From the records below, take each line where the string "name" shows up and copy it.

Records contained in a dataset

Segment Open

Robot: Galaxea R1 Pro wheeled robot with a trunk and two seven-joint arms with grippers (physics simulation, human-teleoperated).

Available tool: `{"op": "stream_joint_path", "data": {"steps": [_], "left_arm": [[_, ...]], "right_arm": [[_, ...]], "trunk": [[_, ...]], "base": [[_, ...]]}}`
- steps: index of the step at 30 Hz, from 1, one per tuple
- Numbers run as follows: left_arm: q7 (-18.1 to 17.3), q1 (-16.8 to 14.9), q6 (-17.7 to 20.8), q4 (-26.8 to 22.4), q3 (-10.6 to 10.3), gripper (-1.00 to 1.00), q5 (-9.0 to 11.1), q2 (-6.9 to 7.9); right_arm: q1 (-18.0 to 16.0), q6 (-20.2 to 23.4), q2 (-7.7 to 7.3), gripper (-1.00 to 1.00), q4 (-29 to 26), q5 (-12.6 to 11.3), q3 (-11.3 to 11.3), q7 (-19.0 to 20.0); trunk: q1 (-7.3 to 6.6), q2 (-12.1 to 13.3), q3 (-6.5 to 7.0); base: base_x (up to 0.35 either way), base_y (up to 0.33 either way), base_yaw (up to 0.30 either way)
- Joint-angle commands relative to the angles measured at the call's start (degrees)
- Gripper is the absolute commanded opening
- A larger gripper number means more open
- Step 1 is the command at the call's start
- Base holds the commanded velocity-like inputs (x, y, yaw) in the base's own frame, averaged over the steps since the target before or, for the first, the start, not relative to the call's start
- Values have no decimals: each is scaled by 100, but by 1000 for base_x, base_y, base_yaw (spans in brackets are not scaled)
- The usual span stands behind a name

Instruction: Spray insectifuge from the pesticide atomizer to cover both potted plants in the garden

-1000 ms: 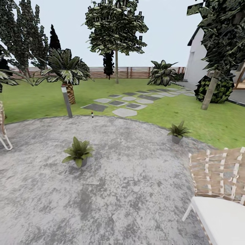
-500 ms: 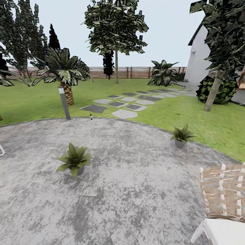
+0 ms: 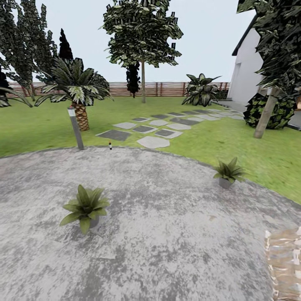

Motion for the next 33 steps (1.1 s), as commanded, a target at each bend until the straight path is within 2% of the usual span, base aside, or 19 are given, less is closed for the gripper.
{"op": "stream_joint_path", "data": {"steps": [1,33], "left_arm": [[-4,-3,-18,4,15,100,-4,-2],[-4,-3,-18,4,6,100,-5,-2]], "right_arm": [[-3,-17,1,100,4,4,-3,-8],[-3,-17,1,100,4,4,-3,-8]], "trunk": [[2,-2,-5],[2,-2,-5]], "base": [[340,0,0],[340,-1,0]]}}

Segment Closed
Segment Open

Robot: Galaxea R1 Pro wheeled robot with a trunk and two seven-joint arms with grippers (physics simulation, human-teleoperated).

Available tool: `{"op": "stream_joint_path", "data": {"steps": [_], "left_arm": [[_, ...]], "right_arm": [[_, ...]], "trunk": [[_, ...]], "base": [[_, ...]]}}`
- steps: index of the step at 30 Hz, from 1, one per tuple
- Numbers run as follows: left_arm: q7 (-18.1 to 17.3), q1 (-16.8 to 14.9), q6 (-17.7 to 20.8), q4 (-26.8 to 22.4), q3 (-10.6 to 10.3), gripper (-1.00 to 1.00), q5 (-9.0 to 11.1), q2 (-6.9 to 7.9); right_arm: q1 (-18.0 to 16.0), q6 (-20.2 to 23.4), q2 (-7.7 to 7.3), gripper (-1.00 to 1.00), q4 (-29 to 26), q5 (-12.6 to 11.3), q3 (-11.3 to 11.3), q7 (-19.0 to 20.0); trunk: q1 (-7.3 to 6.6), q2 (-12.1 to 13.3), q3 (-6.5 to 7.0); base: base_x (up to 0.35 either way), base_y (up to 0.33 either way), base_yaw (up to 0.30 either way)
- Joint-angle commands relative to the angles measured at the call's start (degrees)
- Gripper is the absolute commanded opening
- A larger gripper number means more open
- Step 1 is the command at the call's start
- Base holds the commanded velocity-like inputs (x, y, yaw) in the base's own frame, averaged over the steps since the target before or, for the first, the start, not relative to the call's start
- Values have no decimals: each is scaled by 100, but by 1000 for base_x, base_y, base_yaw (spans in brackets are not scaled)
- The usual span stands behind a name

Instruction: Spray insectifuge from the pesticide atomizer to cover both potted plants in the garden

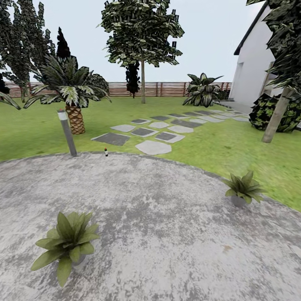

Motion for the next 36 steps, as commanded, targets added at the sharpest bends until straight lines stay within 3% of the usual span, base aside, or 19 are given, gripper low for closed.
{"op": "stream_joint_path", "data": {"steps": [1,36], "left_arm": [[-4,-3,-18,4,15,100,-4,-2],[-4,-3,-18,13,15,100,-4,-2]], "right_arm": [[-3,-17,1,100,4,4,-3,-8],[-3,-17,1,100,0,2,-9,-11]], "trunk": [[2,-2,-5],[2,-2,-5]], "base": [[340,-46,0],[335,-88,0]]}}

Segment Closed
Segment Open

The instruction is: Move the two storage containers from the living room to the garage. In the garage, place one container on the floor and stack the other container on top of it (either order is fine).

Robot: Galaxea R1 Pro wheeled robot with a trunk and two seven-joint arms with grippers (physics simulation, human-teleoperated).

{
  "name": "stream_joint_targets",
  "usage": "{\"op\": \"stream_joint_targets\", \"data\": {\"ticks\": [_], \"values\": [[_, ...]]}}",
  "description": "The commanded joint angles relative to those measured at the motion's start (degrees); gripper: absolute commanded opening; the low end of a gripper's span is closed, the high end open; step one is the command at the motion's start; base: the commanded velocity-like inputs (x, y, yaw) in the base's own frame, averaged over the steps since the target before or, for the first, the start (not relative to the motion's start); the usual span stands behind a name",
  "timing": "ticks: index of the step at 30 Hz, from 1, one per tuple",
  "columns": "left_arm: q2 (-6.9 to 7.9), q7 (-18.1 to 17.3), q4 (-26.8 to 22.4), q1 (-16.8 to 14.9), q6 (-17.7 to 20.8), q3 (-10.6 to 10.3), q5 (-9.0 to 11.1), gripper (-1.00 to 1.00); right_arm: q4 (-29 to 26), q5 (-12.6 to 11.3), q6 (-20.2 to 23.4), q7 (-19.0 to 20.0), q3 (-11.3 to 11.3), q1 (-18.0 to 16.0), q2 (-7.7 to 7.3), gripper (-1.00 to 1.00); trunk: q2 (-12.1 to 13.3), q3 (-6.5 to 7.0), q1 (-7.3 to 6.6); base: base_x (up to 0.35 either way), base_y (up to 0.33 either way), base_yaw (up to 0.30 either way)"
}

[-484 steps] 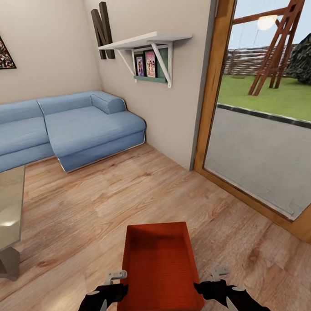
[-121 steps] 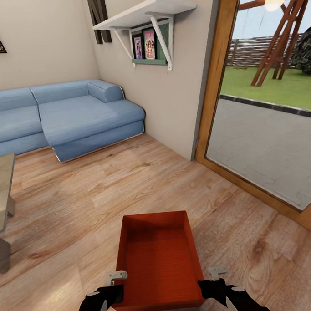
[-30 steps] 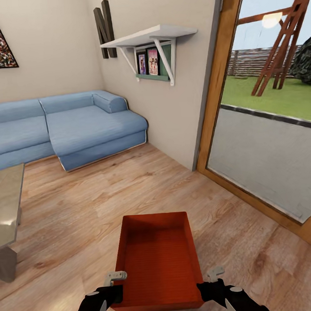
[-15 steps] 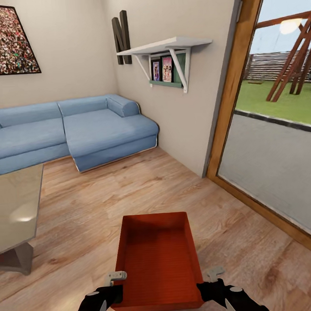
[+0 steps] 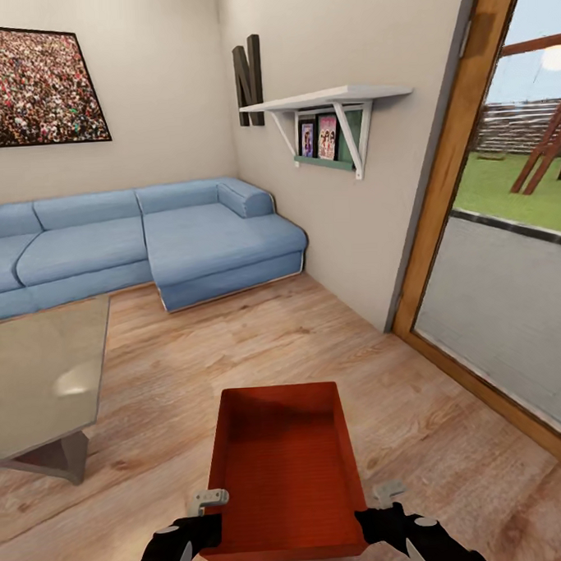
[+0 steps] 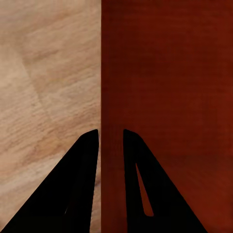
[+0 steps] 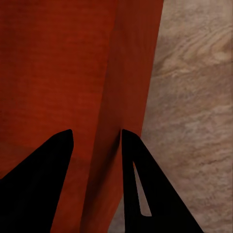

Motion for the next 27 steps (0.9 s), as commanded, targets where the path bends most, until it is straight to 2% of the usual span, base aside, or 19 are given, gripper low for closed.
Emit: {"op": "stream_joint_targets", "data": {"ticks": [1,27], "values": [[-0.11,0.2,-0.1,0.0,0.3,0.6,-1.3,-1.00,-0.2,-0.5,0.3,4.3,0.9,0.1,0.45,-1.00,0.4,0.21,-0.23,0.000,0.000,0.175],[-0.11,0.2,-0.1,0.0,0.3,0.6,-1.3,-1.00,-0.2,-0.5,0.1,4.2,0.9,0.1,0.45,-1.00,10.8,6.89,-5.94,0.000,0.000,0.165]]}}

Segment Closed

**Solved problem**
- The usual span stands behind a name
- The usual span stands behind a name
  "name": "stream_joint_targets",
  "description": "The commanded joint angles relative to those measured at the motion's start (degrees); gripper: absolute commanded opening; the low end of a gripper's span is closed, the high end open; step one is the command at the motion's start; base: the commanded velocity-like inputs (x, y, yaw) in the base's own frame, averaged over the steps since the target before or, for the first, the start (not relative to the motion's start); the usual span stands behind a name",

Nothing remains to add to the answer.